= Hadoram Shirihai =

Israeli ornithologist and writer (born 1962)

Hadoram Shirihai (הדורם שיריחי; born in Israel 1962) is an Israeli ornithologist and writer.

==Biography==
Shirihai is the son of Batia and Eli Shirihai. His mother was a schoolteacher, his father was a zoologist in Israel. He grew up in Jerusalem where he became fascinated with birds when he was 13 and spent much time documenting shorebird behaviour, raptor breeding biology and participating in bird migration surveys. In the 1980s and 1990s, he lived in Eilat on Israel's Red Sea coast, where he founded the International Birdwatching Center, becoming its first director.

==Scientific career==
Shirihai was behind the discovery of several new species in the Western Palearctic and Israel. He guided birding trips into the southern Negev desert, showing many observers locally breeding Hume's tawny owl and Nubian nightjar among other little-watched species of the area. He has written a number of bird identification papers, mostly published in English in magazines such as British Birds and Birding World. With David Christie, he co-wrote the Macmillan Birder's Guide to European and Middle Eastern birds among several other works.

Shirihai is a consummate birder, having added 50 previously undocumented new bird species to the List of birds of Israel, and 10 new species to the Western Palearctic list of birds.

In January 2015, a newly described owl species, Strix hadorami, was named after Shirihai by Dr. Manuel Schweizer and colleagues.

==Published works==
He is the author of The Birds of Israel and co-author of a definitive work on the genus Sylvia. He serves as an editorial consultant to leading bird magazines in Europe such as Dutch Birding and Birdwatch.

Hadoram's main sphere of interest was the complex geographical variation shown by birds breeding in and migrating through the Middle East. He extended his research to Europe, northeast Africa and Asia, publishing The Photographic Handbook for Western Palearctic Birds (Shirihai & Svensson) and The Handbook for Geographical Variation of Palearctic Birds (Roselaar & Shirihai).

In the mid-1990s, Shirihai turned his attention to oceanic birds and marine mammals, particularly those of the Southern Hemisphere. He published The Complete Guide to Antarctic Wildlife, and commenced a 10-year project to produce the Photographic Handbook of Birds of the World.

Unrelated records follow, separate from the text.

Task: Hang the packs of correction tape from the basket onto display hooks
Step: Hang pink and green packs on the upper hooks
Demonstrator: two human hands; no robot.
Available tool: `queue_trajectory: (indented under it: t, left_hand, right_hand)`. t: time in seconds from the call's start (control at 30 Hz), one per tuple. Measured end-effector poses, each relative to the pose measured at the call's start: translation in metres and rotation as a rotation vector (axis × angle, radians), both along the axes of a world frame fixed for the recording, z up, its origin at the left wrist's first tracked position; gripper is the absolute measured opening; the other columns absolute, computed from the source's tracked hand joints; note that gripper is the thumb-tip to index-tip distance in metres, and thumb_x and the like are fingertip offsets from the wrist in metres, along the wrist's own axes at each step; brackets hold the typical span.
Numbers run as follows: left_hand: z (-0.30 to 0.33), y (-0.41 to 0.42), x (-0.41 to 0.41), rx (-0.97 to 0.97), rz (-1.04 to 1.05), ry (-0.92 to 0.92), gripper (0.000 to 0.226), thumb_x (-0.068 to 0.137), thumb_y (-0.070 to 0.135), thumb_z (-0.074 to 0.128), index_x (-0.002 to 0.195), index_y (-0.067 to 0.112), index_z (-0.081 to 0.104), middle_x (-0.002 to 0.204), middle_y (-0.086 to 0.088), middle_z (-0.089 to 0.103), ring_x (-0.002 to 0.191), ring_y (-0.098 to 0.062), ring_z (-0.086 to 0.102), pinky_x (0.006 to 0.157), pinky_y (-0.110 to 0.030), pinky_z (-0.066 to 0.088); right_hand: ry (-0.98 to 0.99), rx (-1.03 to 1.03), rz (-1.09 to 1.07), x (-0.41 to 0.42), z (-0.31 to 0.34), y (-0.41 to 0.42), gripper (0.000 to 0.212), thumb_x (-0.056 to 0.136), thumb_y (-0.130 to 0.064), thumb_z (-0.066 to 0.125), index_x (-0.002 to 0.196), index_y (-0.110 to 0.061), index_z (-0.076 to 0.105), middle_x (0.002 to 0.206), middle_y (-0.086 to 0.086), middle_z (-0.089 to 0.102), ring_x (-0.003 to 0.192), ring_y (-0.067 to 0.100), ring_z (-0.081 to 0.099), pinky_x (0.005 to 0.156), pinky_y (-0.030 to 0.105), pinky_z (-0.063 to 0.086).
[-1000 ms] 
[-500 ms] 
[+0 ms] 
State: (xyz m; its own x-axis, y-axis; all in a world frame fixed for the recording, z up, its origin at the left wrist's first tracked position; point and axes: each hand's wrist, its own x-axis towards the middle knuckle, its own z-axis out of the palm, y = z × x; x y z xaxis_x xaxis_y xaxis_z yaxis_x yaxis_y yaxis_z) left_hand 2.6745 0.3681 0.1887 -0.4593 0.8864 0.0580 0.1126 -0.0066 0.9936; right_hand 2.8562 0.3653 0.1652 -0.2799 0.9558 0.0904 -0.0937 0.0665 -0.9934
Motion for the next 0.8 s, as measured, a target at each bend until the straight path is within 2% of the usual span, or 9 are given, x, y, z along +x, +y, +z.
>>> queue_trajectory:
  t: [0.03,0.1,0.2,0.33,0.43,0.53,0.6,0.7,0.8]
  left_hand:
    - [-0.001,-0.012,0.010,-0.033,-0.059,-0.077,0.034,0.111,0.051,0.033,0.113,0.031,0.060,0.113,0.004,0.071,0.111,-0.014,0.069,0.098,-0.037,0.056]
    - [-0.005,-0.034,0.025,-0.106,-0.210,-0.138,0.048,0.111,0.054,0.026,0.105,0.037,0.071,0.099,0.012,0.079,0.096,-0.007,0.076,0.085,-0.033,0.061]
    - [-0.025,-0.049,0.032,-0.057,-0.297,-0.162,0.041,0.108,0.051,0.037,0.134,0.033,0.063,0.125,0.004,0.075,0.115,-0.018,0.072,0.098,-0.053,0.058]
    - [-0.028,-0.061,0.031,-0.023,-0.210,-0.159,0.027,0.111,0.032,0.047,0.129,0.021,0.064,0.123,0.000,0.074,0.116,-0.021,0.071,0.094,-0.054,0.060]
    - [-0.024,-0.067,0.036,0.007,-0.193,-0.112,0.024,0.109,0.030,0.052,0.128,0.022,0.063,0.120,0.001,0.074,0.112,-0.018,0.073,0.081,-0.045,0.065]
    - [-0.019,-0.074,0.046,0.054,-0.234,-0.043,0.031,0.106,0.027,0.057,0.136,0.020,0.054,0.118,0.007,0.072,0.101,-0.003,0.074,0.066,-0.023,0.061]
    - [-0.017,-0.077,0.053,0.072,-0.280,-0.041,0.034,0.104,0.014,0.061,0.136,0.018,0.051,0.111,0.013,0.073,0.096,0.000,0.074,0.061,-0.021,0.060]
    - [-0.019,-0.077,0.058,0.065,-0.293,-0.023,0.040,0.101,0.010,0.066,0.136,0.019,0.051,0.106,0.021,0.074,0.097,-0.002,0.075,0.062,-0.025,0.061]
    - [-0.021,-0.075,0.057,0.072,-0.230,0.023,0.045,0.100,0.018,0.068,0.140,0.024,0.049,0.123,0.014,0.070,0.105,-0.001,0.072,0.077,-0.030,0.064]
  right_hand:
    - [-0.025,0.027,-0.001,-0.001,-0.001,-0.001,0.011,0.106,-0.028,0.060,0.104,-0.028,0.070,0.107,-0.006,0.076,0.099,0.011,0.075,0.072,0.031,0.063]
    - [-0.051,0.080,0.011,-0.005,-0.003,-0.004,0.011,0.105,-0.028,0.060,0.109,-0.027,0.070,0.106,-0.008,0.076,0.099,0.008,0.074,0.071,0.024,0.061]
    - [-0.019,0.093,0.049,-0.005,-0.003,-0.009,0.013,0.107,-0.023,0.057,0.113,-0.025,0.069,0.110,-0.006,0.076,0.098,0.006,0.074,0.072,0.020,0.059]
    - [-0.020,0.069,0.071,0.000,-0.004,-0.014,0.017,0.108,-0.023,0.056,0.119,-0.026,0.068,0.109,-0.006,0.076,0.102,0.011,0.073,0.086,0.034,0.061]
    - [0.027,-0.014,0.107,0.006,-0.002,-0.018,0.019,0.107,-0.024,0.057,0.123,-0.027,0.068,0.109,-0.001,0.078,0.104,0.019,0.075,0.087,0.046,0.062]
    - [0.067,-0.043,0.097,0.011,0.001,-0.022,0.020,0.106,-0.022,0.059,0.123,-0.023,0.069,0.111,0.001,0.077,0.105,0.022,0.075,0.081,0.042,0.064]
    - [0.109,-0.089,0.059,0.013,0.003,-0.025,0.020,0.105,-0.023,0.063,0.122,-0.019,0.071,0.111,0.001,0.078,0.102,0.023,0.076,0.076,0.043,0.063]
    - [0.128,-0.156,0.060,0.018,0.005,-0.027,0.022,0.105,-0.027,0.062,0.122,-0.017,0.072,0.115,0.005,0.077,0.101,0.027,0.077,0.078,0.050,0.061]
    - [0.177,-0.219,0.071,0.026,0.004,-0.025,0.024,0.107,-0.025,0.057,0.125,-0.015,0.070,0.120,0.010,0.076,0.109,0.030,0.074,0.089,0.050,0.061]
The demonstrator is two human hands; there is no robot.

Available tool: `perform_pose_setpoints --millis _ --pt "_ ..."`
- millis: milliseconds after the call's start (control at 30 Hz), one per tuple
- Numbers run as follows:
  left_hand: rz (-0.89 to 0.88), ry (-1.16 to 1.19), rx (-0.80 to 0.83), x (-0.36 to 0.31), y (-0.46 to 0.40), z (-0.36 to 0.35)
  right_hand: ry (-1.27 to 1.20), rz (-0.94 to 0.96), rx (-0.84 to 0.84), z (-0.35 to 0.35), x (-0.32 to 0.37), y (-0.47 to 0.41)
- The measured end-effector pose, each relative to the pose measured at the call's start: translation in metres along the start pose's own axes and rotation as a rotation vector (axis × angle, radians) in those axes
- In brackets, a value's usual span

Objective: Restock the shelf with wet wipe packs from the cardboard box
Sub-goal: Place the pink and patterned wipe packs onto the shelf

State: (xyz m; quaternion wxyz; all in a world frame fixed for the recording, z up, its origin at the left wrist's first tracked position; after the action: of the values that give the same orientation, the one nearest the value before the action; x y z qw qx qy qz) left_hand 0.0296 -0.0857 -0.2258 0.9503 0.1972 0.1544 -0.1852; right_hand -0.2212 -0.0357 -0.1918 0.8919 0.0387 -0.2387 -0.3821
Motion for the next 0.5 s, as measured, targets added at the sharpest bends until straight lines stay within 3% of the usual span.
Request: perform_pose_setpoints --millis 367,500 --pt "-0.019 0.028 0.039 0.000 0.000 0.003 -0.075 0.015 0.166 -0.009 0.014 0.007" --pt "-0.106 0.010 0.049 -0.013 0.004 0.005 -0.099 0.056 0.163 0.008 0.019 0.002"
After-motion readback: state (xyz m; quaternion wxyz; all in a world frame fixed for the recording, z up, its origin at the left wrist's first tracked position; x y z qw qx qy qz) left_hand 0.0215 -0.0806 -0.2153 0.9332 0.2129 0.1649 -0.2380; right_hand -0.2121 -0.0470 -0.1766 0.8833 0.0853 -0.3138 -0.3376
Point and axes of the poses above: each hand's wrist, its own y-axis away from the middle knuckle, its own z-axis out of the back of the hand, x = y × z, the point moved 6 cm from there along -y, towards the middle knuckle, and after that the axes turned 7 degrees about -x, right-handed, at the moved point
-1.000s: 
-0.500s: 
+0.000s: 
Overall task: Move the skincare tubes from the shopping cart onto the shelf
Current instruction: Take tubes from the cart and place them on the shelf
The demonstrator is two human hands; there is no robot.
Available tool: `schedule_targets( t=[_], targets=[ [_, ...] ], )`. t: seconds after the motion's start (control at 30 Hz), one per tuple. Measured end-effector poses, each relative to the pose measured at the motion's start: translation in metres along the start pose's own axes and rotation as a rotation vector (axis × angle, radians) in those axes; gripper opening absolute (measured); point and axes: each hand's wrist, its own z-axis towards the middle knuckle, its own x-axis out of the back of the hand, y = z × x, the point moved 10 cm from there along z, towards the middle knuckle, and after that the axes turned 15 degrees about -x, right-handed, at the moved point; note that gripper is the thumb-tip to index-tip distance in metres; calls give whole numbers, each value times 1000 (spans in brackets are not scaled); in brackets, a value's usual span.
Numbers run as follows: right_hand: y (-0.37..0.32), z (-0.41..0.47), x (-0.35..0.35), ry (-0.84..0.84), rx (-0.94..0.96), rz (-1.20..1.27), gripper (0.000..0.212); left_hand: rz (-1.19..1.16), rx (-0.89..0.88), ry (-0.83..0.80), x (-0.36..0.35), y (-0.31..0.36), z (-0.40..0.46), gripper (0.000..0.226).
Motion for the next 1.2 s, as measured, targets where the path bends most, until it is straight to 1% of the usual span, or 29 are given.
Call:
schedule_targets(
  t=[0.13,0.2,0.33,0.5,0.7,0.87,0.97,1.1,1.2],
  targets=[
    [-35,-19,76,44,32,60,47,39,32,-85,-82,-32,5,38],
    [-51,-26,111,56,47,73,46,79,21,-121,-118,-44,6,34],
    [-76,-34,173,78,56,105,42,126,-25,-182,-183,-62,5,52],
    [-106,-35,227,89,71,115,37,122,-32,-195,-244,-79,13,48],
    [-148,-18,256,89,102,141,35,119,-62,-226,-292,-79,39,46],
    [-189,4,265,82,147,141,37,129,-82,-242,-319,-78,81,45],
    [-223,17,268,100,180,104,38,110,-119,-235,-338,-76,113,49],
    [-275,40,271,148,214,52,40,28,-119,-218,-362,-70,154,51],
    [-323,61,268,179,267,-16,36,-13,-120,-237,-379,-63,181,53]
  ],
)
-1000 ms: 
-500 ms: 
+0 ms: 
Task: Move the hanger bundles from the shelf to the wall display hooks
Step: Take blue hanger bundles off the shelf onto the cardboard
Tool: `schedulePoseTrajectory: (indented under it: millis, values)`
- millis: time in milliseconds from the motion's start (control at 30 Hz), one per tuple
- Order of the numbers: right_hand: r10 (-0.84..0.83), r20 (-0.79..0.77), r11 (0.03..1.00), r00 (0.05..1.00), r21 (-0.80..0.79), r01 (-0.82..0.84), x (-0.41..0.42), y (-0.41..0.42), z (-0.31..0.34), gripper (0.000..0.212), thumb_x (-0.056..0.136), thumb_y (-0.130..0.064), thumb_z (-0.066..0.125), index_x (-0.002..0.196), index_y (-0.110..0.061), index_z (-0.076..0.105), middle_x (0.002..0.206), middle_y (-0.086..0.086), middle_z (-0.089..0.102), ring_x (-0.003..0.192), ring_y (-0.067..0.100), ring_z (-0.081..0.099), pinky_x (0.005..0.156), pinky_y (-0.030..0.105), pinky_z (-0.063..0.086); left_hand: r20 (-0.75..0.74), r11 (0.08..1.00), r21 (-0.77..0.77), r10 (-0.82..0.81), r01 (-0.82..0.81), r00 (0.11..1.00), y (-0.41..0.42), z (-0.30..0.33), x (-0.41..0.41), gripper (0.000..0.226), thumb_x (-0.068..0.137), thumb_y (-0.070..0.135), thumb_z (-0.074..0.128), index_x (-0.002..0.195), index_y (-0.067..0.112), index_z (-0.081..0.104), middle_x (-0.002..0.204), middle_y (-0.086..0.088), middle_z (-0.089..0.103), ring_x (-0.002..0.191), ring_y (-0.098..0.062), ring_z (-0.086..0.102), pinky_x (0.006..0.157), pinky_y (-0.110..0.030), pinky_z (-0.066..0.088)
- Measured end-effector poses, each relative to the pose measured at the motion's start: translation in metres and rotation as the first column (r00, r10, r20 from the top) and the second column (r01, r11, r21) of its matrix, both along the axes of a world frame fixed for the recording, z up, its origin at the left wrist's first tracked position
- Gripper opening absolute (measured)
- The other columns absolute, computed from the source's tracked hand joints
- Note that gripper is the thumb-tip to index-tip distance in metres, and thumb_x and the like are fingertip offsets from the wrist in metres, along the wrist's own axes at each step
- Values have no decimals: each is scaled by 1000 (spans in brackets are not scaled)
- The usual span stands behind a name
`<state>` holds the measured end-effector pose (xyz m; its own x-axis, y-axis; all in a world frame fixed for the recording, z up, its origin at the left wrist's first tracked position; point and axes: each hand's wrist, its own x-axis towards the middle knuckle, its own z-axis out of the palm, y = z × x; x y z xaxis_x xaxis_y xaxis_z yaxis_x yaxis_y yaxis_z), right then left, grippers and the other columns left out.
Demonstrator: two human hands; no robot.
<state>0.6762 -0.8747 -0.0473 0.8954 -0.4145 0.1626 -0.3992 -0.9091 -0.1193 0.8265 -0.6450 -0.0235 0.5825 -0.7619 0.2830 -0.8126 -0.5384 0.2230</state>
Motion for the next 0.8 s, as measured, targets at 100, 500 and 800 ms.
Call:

Shirihai has visited almost every subantarctic island and the breeding grounds of all forms of albatrosses, with special interest in plumage variation and identification. In 2008, he confirmed the continuing existence of the mysterious Beck's petrel (Pseudobulweria becki), known until then from 2 specimens collected in the 1920s and a handful of tentative sight records.

==Published works==
- Shirihai, H. (1996) The Birds of Israel. Academic Press, London.
- Shirihai, H., Christie, D. A. & Harris, A. (1996) The Macmillan birder’s guide to European and Middle Eastern birds. Macmillan, London.
- Shirihai, H., Yosef, R., Alon, D. & Kirwan, G. (2000) Raptor migration in Israel and the Middle East. A summary of 30 years of field research. IBRCE, IOC, SPNI, Eilat.
- Shirihai, H., Smith, J., Kirwan, G. & Alon, D. (2000) A guide to the birding hot spots of Israel. Israel Ornithological Center, SPNI, Tel Aviv.
- Shirihai, H., Gargallo, G. & Helbig, A. J. (Ill. by A. Harris & D. Cottridge) (2001) Sylvia Warblers. A. & C. Black, London.
- Shirihai, H. (Ill. by B. Jarrett) (2002) A complete guide to Antarctic wildlife: the birds and marine mammals of the Antarctic continent and the Southern Ocean. Princeton University Press.
- Shirihai, H. (Ill. by B. Jarrett) (2006) Whales, dolphins and seals. A field guide to the marine mammals of the world. A. & C. Black, London.